Would you give again, exactly, the lines running from the line with "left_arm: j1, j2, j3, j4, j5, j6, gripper" to the end of the data below, both included?

== DATASET CONTENT ==
****
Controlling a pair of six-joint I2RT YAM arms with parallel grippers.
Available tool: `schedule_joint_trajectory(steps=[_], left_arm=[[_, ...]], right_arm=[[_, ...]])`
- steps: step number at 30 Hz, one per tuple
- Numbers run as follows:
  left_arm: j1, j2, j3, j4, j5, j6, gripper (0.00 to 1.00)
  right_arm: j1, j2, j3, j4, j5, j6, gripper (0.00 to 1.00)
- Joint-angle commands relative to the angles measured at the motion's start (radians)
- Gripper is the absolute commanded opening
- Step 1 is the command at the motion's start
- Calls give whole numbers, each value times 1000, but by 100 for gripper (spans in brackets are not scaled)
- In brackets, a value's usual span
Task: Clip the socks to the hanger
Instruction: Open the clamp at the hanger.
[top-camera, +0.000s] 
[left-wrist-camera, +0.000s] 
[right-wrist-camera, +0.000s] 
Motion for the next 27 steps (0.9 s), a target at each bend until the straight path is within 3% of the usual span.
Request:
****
== SOLUTION FOR THIS EXERCISE ==
  left_arm: j1, j2, j3, j4, j5, j6, gripper (0.00 to 1.00)
  right_arm: j1, j2, j3, j4, j5, j6, gripper (0.00 to 1.00)
- Joint-angle commands relative to the angles measured at the motion's start (radians)
- Gripper is the absolute commanded opening
- Step 1 is the command at the motion's start
- Calls give whole numbers, each value times 1000, but by 100 for gripper (spans in brackets are not scaled)
- In brackets, a value's usual span
Task: Clip the socks to the hanger
Instruction: Open the clamp at the hanger.
[top-camera, +0.000s] 
[left-wrist-camera, +0.000s] 
[right-wrist-camera, +0.000s] 
Motion for the next 27 steps (0.9 s), a target at each bend until the straight path is within 3% of the usual span.
Request:

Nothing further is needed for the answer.